Water companies falling short on environmental responsibilities

UK water companies are failing to cut pollution from spills of raw sewage into rivers and coastal waters according to the latest annual report by the Environment Agency.

The review of the environmental performance of England’s nine water and sewerage firms found that while there were improvements in 2020, no single company achieved all the expectations for the period 2015 to 2020. These included the reduction of total pollution incidents by at least one-third compared with 2012 and for incident self-reporting to be at least 75%.

The EA said that the sector coped well with COVID-19 pressures in 2020 and recently committed over £850m to help contribute to a green recovery from the pandemic, but added that a number of companies are still failing to live up to their responsibilities to regulators, their customers and the environment.

Since 2011, the agency has used the Environmental Performance Assessment (EPA), which rates each company in England from 1-4 stars, for performance on environmental commitments such as pollution incidents and treatment work compliance. Where these commitments are not achieved, companies will face underperformance penalties, with Ofwat having new powers to levy fines from 2020.

Southern Water and South West Water were rated as 2 star, meaning that improvement is required. Anglian Water and Thames Water were rated as 3 star (good), while five companies (Northumbrian Water, Severn Trent Water, United Utilities, Wessex Water and Yorkshire Water) achieved 4 stars, although certain improvements are still required. Overall though, it means that 2015-2020 expectations, including full compliance for waste water discharge permits and a 50% reduction in serious pollution incidents compared with 2012, have not been met.

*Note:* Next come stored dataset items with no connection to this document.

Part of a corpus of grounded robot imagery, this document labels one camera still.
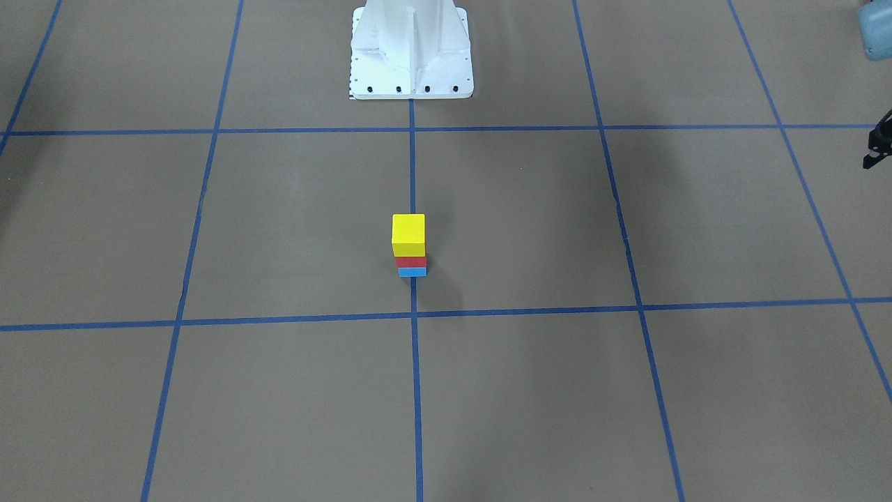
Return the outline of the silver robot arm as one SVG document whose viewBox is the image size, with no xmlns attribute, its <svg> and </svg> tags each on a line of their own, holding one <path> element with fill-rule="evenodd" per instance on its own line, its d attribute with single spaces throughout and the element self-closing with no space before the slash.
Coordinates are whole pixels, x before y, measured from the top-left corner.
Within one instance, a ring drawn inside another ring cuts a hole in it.
<svg viewBox="0 0 892 502">
<path fill-rule="evenodd" d="M 861 44 L 867 60 L 891 57 L 891 1 L 869 1 L 857 10 Z"/>
</svg>

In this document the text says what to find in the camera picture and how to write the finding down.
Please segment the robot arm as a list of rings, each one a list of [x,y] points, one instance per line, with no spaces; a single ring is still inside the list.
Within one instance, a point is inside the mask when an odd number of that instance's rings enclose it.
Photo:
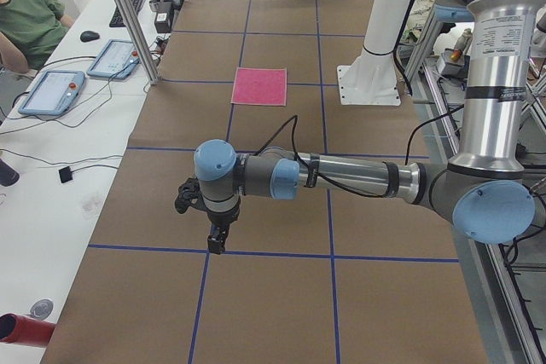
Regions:
[[[195,177],[179,189],[176,207],[207,214],[210,252],[224,251],[242,196],[293,199],[299,187],[400,198],[435,211],[459,233],[486,244],[527,230],[535,201],[522,184],[524,169],[515,150],[531,38],[545,0],[437,1],[463,7],[474,18],[461,139],[447,165],[395,165],[269,146],[238,154],[228,142],[204,142],[195,151]]]

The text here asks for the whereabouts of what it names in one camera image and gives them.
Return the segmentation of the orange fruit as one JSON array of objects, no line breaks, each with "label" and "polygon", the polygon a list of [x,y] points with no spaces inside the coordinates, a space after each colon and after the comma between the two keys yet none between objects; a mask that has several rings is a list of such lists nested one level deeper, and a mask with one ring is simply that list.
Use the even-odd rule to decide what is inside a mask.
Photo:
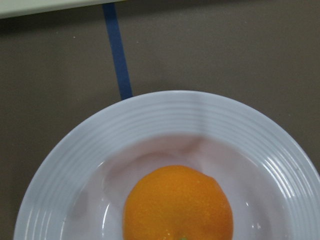
[{"label": "orange fruit", "polygon": [[125,240],[231,240],[233,231],[232,209],[218,182],[182,165],[144,176],[123,209]]}]

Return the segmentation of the white round plate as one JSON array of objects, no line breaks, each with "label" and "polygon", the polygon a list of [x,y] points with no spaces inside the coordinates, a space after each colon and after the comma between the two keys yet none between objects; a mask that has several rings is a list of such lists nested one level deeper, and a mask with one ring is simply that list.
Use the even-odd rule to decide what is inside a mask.
[{"label": "white round plate", "polygon": [[120,240],[124,202],[157,168],[216,179],[236,240],[317,240],[320,177],[296,141],[257,110],[198,91],[113,104],[49,153],[21,203],[16,240]]}]

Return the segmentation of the cream bear tray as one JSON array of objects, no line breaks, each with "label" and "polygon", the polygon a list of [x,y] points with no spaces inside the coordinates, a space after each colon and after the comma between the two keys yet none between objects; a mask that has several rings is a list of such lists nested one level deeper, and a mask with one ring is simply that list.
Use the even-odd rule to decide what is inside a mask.
[{"label": "cream bear tray", "polygon": [[0,18],[116,3],[119,0],[0,0]]}]

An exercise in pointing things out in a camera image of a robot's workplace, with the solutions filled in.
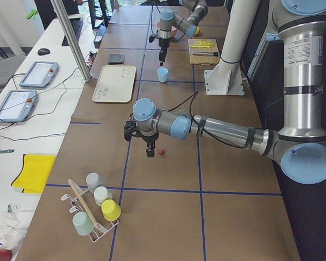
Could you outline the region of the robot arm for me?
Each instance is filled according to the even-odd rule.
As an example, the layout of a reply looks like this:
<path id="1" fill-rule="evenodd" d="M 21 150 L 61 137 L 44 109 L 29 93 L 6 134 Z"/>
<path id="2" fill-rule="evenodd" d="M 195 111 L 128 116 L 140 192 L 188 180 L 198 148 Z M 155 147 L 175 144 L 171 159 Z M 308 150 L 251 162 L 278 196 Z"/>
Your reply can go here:
<path id="1" fill-rule="evenodd" d="M 172 27 L 181 31 L 188 37 L 193 37 L 198 29 L 199 22 L 208 14 L 208 5 L 206 1 L 179 1 L 179 4 L 192 11 L 192 14 L 187 18 L 182 18 L 172 9 L 162 9 L 160 14 L 160 27 L 156 33 L 149 36 L 149 42 L 158 39 L 160 52 L 159 63 L 162 66 L 165 62 L 167 50 L 170 46 L 172 38 Z"/>
<path id="2" fill-rule="evenodd" d="M 220 61 L 204 72 L 208 95 L 241 95 L 241 77 L 255 91 L 261 129 L 158 109 L 142 98 L 124 127 L 124 138 L 142 138 L 149 157 L 160 134 L 185 139 L 209 136 L 235 148 L 255 150 L 276 162 L 291 180 L 316 184 L 326 179 L 326 131 L 321 127 L 323 35 L 326 1 L 269 1 L 268 17 L 248 71 L 241 57 L 256 19 L 258 1 L 234 1 Z"/>

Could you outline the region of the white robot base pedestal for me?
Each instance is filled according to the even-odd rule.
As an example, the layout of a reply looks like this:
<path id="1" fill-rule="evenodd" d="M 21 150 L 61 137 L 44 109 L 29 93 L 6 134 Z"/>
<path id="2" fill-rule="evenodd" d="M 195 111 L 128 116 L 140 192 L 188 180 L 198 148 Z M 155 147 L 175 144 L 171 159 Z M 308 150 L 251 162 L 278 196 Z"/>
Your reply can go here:
<path id="1" fill-rule="evenodd" d="M 240 60 L 259 3 L 256 0 L 233 2 L 220 62 L 213 70 L 204 71 L 207 95 L 245 94 Z"/>

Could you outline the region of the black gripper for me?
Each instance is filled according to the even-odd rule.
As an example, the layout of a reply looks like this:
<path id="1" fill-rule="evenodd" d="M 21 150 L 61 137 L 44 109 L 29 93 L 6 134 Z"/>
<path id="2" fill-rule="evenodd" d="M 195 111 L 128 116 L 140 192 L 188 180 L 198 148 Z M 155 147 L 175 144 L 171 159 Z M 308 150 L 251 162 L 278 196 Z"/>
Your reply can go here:
<path id="1" fill-rule="evenodd" d="M 160 52 L 159 52 L 159 63 L 160 66 L 162 66 L 165 62 L 166 59 L 166 54 L 167 54 L 167 50 L 170 46 L 170 38 L 162 38 L 157 34 L 150 34 L 149 35 L 149 42 L 152 43 L 155 39 L 158 39 L 159 41 L 159 47 L 161 48 Z"/>
<path id="2" fill-rule="evenodd" d="M 126 141 L 130 141 L 132 137 L 142 138 L 147 143 L 146 154 L 147 157 L 154 157 L 154 143 L 159 137 L 159 133 L 155 133 L 153 135 L 145 136 L 143 135 L 138 126 L 136 125 L 136 121 L 128 120 L 126 121 L 124 127 L 124 139 Z"/>

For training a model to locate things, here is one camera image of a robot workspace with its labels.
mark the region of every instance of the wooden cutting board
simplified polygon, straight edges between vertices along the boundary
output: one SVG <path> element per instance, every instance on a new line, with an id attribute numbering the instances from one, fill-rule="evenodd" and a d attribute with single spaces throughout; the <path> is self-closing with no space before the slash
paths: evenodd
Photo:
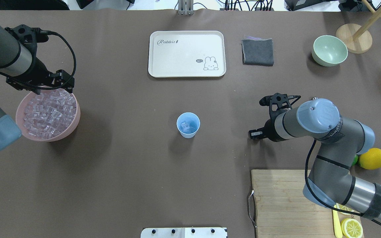
<path id="1" fill-rule="evenodd" d="M 331 210 L 302 194 L 304 170 L 253 169 L 251 177 L 258 238 L 335 237 Z M 361 222 L 358 216 L 338 214 L 340 221 Z"/>

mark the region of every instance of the rabbit cartoon
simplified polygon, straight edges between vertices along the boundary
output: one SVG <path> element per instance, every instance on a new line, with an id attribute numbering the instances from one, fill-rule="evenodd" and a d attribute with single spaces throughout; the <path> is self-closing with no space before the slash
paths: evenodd
<path id="1" fill-rule="evenodd" d="M 206 57 L 204 70 L 218 70 L 218 64 L 216 62 L 216 57 Z"/>

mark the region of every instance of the gray cloth
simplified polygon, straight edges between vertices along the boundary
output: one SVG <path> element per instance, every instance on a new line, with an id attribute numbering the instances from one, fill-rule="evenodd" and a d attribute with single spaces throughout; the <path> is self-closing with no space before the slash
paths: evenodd
<path id="1" fill-rule="evenodd" d="M 248 36 L 242 39 L 244 64 L 273 66 L 273 40 Z"/>

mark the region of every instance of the knife handle
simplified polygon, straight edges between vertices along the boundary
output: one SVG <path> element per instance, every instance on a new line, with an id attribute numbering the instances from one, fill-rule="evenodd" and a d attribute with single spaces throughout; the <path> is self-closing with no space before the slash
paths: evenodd
<path id="1" fill-rule="evenodd" d="M 333 216 L 333 229 L 334 229 L 334 236 L 336 238 L 342 238 L 342 228 L 340 227 L 340 221 L 339 221 L 339 216 L 337 214 L 337 211 L 331 210 L 332 211 L 332 216 Z"/>

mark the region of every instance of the pink bowl
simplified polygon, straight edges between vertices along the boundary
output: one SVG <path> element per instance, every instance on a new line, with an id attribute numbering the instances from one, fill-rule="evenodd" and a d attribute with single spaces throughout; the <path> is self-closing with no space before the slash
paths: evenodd
<path id="1" fill-rule="evenodd" d="M 20 128 L 21 133 L 23 134 L 24 137 L 26 137 L 27 139 L 30 139 L 30 140 L 34 140 L 34 141 L 51 142 L 51 141 L 61 140 L 65 137 L 67 137 L 69 134 L 71 134 L 75 130 L 75 128 L 79 124 L 79 120 L 80 120 L 80 107 L 79 107 L 79 103 L 77 102 L 77 99 L 74 96 L 74 94 L 71 94 L 71 96 L 73 96 L 73 98 L 76 100 L 76 115 L 74 116 L 73 121 L 71 122 L 70 126 L 68 126 L 65 131 L 63 131 L 62 133 L 60 133 L 56 137 L 52 137 L 51 139 L 47 139 L 47 140 L 40 139 L 38 137 L 34 137 L 34 136 L 29 135 L 29 131 L 23 126 L 24 109 L 26 108 L 29 101 L 32 100 L 32 98 L 34 98 L 35 96 L 36 96 L 35 93 L 30 92 L 26 97 L 23 98 L 19 107 L 17 108 L 16 124 Z"/>

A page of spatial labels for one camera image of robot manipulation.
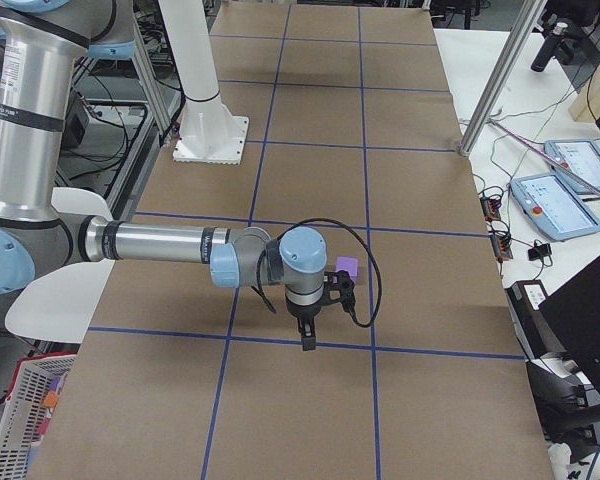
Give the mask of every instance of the aluminum pole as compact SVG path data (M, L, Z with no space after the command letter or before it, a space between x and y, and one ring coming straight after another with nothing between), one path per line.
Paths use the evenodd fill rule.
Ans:
M546 3L547 0L525 0L522 5L518 18L509 34L509 38L502 49L500 58L498 58L487 86L482 93L482 97L473 112L469 126L462 137L462 142L458 147L460 155L468 157L471 150L473 150L480 132L482 132L482 128L498 101L500 93L502 93L502 89L511 74L511 70L520 56L527 38Z

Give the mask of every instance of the black bottle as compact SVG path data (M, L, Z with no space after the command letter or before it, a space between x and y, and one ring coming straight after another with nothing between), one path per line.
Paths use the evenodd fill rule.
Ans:
M547 37L544 39L542 48L538 52L536 59L531 64L531 70L534 72L543 72L546 68L549 60L553 57L560 46L560 43L564 39L564 33L567 30L568 25L564 22L558 22Z

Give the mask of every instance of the tablet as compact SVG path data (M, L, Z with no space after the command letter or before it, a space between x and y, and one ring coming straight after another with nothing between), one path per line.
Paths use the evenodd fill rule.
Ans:
M552 240L600 231L600 220L556 173L515 179L511 192L524 213Z
M544 150L563 167L600 190L600 149L591 140L552 140L545 142ZM591 193L564 172L556 169L556 174L576 193Z

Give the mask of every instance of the white desk surface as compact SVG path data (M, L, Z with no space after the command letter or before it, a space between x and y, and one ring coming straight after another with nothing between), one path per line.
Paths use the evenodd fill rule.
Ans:
M507 33L464 30L436 30L435 33L456 112L460 119L468 120L507 39ZM500 108L503 115L542 110L573 90L569 79L555 59L543 73L533 72L529 68L541 45L541 35L532 34L507 81L494 113ZM600 131L593 123L577 123L571 119L568 110L575 98L574 93L557 107L551 121L536 141L600 137ZM502 123L514 132L533 140L552 112L553 108L543 113L506 119ZM487 186L499 185L506 189L508 177L489 161L493 142L500 136L500 130L487 125L471 153L470 160L474 173L482 176ZM495 160L512 173L524 152L525 148L515 140L504 138L496 144ZM548 171L549 168L540 157L529 153L516 177ZM476 186L478 190L482 189L480 180L476 179ZM505 221L508 201L507 196L501 210L504 212ZM600 218L600 202L590 202L587 205ZM514 238L527 243L533 243L535 239L548 241L522 213L515 200L511 202L509 212L508 223ZM600 233L566 242L552 242L551 247L554 265L545 268L540 276L550 294L600 254ZM532 279L538 274L540 262L527 260L528 248L513 242L514 260L503 265L502 283L505 287L517 280Z

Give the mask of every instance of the black monitor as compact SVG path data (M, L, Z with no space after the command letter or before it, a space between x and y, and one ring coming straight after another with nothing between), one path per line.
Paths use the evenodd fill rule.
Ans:
M542 302L540 311L600 393L600 256Z

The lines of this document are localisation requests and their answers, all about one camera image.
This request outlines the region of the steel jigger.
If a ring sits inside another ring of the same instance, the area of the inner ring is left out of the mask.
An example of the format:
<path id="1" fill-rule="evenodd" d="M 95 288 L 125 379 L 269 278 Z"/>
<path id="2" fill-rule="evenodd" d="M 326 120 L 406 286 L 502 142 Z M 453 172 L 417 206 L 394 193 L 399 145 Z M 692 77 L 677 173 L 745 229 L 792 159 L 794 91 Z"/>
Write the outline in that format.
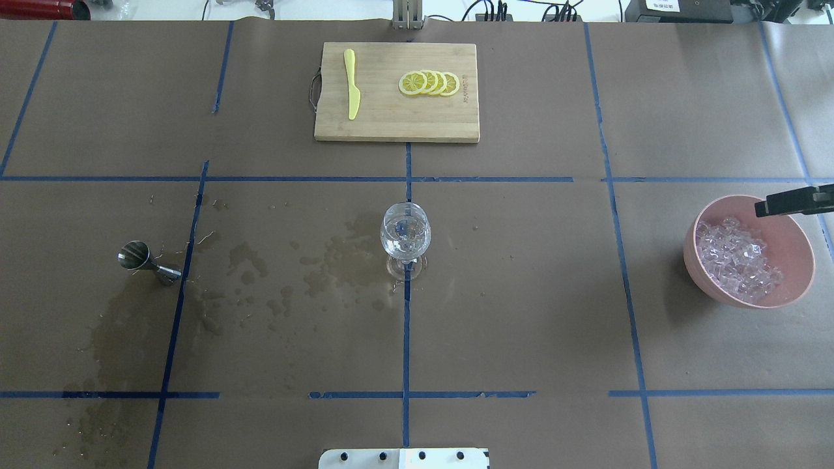
<path id="1" fill-rule="evenodd" d="M 182 278 L 182 271 L 176 265 L 158 264 L 148 244 L 132 240 L 117 252 L 117 262 L 122 269 L 130 271 L 151 271 L 165 286 L 176 284 Z"/>

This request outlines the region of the clear ice cubes pile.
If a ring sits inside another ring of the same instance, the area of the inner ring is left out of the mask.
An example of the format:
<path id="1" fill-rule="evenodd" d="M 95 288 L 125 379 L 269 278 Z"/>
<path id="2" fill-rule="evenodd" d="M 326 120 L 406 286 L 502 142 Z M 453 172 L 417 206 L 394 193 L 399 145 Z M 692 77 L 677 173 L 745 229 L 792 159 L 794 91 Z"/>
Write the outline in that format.
<path id="1" fill-rule="evenodd" d="M 768 259 L 768 244 L 758 229 L 738 218 L 717 225 L 696 223 L 696 253 L 708 276 L 736 299 L 755 303 L 783 284 L 784 273 Z"/>

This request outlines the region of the clear wine glass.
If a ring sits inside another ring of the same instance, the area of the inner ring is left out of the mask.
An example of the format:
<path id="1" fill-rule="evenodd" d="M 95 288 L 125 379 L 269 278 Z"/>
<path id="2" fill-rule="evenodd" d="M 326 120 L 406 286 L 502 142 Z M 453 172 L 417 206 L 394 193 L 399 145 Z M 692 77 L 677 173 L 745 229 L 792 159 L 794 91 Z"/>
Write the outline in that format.
<path id="1" fill-rule="evenodd" d="M 431 241 L 431 227 L 422 207 L 410 201 L 393 204 L 384 212 L 379 229 L 386 269 L 397 281 L 415 279 L 428 264 L 426 251 Z"/>

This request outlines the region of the pink bowl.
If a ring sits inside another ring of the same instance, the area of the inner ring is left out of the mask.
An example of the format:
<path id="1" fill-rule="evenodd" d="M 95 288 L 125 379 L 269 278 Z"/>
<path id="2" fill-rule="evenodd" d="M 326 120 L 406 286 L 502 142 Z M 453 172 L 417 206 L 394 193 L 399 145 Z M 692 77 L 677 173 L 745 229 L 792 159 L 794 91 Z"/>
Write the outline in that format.
<path id="1" fill-rule="evenodd" d="M 815 279 L 805 231 L 789 216 L 759 218 L 759 198 L 728 195 L 700 211 L 684 242 L 696 285 L 727 305 L 775 309 L 801 299 Z"/>

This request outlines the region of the black box device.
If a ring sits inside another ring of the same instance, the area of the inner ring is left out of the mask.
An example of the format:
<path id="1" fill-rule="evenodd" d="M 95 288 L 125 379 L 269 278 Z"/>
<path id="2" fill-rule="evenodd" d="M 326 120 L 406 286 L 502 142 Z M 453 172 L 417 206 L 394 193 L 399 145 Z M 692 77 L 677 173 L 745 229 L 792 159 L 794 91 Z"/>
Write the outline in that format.
<path id="1" fill-rule="evenodd" d="M 730 1 L 629 1 L 626 23 L 733 23 Z"/>

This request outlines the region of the lemon slice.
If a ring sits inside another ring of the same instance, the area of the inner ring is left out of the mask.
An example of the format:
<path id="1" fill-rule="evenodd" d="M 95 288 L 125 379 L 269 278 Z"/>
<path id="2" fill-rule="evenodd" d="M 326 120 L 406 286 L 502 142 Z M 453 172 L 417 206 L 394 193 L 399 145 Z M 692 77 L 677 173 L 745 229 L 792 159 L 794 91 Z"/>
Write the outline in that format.
<path id="1" fill-rule="evenodd" d="M 421 70 L 421 74 L 425 77 L 425 86 L 421 89 L 421 94 L 436 95 L 440 92 L 442 78 L 438 72 L 434 70 Z"/>
<path id="2" fill-rule="evenodd" d="M 432 86 L 432 89 L 430 89 L 429 94 L 431 96 L 443 95 L 443 93 L 446 92 L 446 88 L 448 86 L 448 78 L 446 77 L 446 74 L 444 72 L 434 70 L 433 74 L 435 77 L 435 85 Z"/>
<path id="3" fill-rule="evenodd" d="M 399 92 L 406 96 L 414 96 L 426 92 L 429 80 L 421 71 L 406 72 L 399 80 Z"/>
<path id="4" fill-rule="evenodd" d="M 442 89 L 439 93 L 442 97 L 450 97 L 456 94 L 459 91 L 459 87 L 461 86 L 461 80 L 456 74 L 453 72 L 443 72 L 442 74 L 444 78 L 444 83 L 446 86 Z"/>

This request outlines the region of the front lemon slice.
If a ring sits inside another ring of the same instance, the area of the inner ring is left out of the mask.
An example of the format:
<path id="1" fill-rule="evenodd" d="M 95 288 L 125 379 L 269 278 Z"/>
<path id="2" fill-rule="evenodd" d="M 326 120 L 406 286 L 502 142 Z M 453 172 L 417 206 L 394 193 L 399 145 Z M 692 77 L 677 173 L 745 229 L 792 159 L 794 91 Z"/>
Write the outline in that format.
<path id="1" fill-rule="evenodd" d="M 406 72 L 399 80 L 399 92 L 406 96 L 414 96 L 426 92 L 429 80 L 421 71 Z"/>

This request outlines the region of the bamboo cutting board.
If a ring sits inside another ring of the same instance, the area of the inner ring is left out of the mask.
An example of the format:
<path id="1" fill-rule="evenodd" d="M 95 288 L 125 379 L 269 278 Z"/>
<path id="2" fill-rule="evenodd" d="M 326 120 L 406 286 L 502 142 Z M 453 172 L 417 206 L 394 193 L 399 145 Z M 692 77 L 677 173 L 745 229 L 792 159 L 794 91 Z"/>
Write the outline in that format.
<path id="1" fill-rule="evenodd" d="M 343 51 L 356 54 L 361 104 L 348 119 Z M 399 92 L 403 74 L 435 70 L 461 80 L 450 97 Z M 474 44 L 325 42 L 315 138 L 319 141 L 477 143 L 480 141 L 478 53 Z"/>

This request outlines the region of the yellow plastic knife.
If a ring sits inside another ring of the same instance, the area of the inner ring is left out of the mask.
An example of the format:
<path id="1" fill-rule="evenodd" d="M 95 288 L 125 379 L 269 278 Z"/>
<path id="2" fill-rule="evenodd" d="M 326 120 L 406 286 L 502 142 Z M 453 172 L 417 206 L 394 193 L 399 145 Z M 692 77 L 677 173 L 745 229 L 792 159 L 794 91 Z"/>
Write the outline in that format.
<path id="1" fill-rule="evenodd" d="M 343 51 L 343 64 L 347 78 L 348 119 L 354 120 L 361 104 L 361 91 L 356 84 L 356 54 L 354 50 Z"/>

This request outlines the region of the red bottle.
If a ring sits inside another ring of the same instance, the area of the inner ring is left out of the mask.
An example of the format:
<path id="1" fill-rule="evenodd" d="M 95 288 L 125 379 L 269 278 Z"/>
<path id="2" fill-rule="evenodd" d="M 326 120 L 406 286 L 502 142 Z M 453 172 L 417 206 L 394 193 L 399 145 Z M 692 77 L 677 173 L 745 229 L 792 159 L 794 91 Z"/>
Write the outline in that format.
<path id="1" fill-rule="evenodd" d="M 1 18 L 87 21 L 91 12 L 84 1 L 1 1 Z"/>

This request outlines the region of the aluminium frame post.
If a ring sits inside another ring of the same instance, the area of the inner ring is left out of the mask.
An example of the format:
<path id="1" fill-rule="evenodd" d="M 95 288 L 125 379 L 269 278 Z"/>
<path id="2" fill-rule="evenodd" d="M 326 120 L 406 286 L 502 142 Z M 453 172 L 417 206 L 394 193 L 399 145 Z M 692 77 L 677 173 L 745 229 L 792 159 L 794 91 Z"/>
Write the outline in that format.
<path id="1" fill-rule="evenodd" d="M 396 31 L 419 30 L 425 25 L 422 0 L 394 0 L 392 27 Z"/>

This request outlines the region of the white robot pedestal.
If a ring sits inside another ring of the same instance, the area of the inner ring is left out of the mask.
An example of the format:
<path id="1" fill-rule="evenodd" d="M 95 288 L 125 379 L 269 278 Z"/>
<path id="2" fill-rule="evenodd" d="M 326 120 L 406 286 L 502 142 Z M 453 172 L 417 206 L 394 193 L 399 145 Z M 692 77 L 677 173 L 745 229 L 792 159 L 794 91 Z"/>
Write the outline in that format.
<path id="1" fill-rule="evenodd" d="M 367 448 L 331 449 L 319 468 L 489 468 L 485 448 Z"/>

The results come the week after Southern Water was sentenced to pay a record-breaking £90m fine after pleading guilty in court to 6971 unpermitted pollution discharges. The successful Environment Agency investigation was the biggest the regulator has ever conducted. Earlier this year Thames Water was also fined £4m and £2.3m for separate pollution incidents.

David Black, interim chief executive at Ofwat, said: “It’s disappointing to see repeat poor performance from some companies who are failing to take their responsibilities seriously enough. Addressing environmental challenges remains a top priority for water companies and the performance of some companies falls well short of what customers expect. We are pleased to see the performance of the leading companies in the sector, which demonstrates what can be achieved with focus and attention.”

“A step-change in culture and commitment is required if the sector is to fundamentally change the way it delivers for customers and the environment. Our work with government, the Environment Agency and other stakeholders will continue to ensure we hold companies to account so that the environment is left in a better condition for generations to come.”